EXERCISE INSTRUCTIONS:
Begin the copy at the line containing "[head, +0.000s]" and end it at the final line of the material below, reproducing each line exactly, without images.

DATASET EXTRACT:

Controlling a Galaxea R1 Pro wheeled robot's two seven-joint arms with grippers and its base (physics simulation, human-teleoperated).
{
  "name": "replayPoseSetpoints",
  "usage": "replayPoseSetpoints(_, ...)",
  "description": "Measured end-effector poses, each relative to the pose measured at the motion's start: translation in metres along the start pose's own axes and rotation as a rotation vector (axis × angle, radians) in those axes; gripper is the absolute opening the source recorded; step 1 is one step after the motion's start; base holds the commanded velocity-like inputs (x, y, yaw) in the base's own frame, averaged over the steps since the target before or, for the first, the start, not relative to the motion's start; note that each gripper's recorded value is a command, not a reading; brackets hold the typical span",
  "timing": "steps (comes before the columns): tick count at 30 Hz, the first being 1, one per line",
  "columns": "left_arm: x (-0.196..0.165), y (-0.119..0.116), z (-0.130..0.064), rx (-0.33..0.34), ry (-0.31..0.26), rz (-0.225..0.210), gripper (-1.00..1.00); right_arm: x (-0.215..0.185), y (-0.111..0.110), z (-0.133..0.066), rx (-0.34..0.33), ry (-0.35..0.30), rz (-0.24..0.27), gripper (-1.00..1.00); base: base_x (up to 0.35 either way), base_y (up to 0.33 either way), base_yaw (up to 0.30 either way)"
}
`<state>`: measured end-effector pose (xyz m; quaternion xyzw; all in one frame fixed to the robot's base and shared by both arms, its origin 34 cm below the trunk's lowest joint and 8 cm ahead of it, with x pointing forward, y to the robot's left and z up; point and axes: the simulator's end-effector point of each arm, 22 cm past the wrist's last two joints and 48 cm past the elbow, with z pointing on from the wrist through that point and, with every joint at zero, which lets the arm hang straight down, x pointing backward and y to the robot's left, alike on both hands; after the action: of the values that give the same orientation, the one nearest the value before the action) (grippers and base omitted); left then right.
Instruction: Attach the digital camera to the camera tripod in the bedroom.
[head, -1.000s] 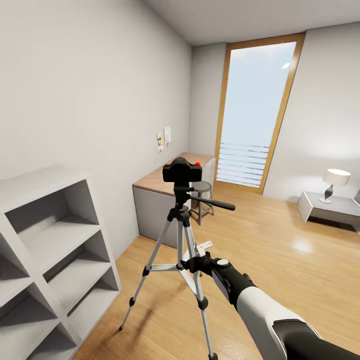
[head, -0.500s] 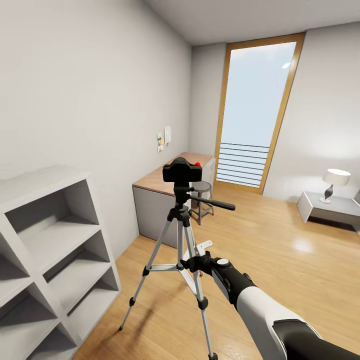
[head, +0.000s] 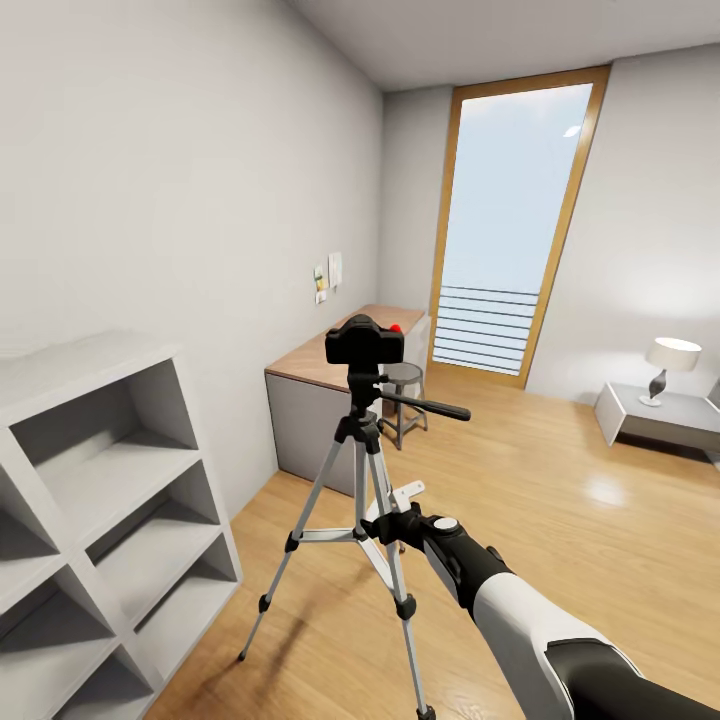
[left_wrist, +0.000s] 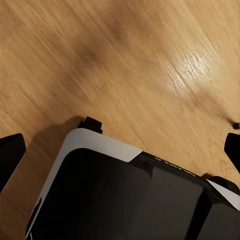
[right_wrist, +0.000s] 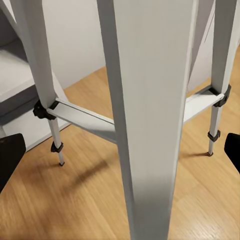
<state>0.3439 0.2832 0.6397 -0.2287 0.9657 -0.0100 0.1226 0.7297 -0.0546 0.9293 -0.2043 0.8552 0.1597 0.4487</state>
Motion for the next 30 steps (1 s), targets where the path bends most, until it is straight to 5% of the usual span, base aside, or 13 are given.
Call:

FINAL ANSWER:
[head, +0.000s] 
[left_wrist, +0.000s] 
[right_wrist, +0.000s] 
<state>0.3439 0.2832 0.6397 -0.2287 0.9657 -0.0100 0.1226 0.7297 -0.0546 0.9293 -0.2043 0.8552 0.1597 0.4487</state>
Motion for the next 30 steps (1 s), targets where the path bends most, until it is straight to 5% of the usual span, base aside, or 13 are given.
Call:

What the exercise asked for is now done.